Why Don't All LEDs Light Up When Connected in Parallel?

Building a "chandelier" out of a bunch of different LEDs and powering them from a single powerful driver sounds like a great plan to save money and time. It's just a pity that this plan usually doesn't work, and you end up having to carefully choose an LED driver, sometimes even using two drivers simultaneously.

The worst-case scenario looks like this:
1. We assemble LED circuits on a heatsink;
2. Connect the assembled structure to the driver;
3. Plug the driver into the mains;
4. A flash, and half of the LEDs go into the trash. It sure was bright, though...

Flick the Switches in the Simulator

In the widget above, I put together a classic parallel connection circuit. We have a cool, reliable driver that honestly tries to output its 700 milliamps. And there are two channels. On the first one, there are three white LEDs; on the second — three red ones (660 nm).

If you close the switches one by one — everything works perfectly. But if you turn them on simultaneously (i.e., wire them in parallel), a current imbalance occurs: the white diodes fade to zero, while the red ones take the entire 700 mA current and shine at full power.

Why didn't the driver split the current evenly, 350 mA per branch? Physics is heartless. Current isn't divided "fairly"; it's divided by resistance. Whoever doesn't resist gets more. The total voltage drop across the red LEDs is lower, which means significantly lower resistance, so all the current passes only through them.

Current is Lazy! Or the Path of Least Resistance

An LED is not a resistor from a school textbook. It's a tricky semiconductor. It has a parameter called Vf (Forward Voltage) — voltage drop. Roughly speaking, this is the voltage threshold that must be applied to the diode for it to open and let the current flow through it.

The crystals in LEDs are not uniform. A red diode needs about 2.2 Volts to open. A white or blue one needs about 3.2 Volts. In our circuit, there are three diodes in a row. This means the red branch asks for 6.6 V, and the white one asks for 9.6 V. This is clearly shown in the widget.

Imagine that current is water in a pipe, and voltage is the pressure needed to break a plug at the end. The driver starts to increase the pressure. As soon as it reaches 6.6 V, the red plug blows out. The water (current) rushes through the newly formed hole.

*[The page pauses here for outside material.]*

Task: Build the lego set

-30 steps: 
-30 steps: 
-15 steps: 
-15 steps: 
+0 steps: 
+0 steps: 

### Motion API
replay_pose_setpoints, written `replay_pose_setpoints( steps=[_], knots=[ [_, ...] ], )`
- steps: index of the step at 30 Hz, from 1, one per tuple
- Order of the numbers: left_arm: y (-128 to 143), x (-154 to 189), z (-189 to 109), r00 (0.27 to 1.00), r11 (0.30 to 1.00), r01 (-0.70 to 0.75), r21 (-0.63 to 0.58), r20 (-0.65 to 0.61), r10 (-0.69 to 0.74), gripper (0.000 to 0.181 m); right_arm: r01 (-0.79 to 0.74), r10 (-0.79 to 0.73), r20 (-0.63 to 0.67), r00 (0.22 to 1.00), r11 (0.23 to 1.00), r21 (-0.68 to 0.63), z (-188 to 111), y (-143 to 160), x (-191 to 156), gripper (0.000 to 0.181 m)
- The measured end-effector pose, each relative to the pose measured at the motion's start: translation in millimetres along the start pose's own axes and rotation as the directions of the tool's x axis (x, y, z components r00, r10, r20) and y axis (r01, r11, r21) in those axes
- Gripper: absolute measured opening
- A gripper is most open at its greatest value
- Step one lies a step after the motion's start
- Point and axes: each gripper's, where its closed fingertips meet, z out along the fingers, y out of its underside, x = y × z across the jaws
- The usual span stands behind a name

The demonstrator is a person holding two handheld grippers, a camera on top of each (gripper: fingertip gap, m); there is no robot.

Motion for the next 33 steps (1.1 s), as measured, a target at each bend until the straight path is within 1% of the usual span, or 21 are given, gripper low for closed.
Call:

The driver sees that the water is flowing and stops increasing the pressure. The system voltage freezes at 6.6 V. But the white diodes need 9.6 V! For them, this pressure is practically nothing; their P-N junction remains tightly closed. As a result, 100% of the current flows through the red branch. The whites sleep, the reds burn. With small imbalances, for example, 8.8 Volts and 9.2 Volts, the imbalance between the circuits will be less severe, and a minor portion of the current might pass through the chain with higher resistance. In that case, one group of LEDs will shine brightly, while the other will be very dim.

The Thermal Runaway Effect

What if we take two absolutely identical white LEDs and connect them in parallel? They both want 3.2 V! In theory, the current should divide exactly 50/50.

In a perfect vacuum world with spherical diodes, that would be the case. In reality, crystals are never 100% identical. Even if you pull them from the same reel, one might have a Vf of 3.19 V, and the other 3.21 V.

The diode with the slightly lower threshold (3.19 V) will open first and take a bit more current — say, 55% instead of 50%. What happens next?

  • More current = more heat.
  • LEDs have a negative temperature coefficient. As they heat up, their resistance (and Vf) drops!
  • The opening threshold becomes even lower — for example, 3.15 V.
  • Now this diode takes 70% of the current.
  • It heats up even more. Resistance drops further. It takes 90% of the current.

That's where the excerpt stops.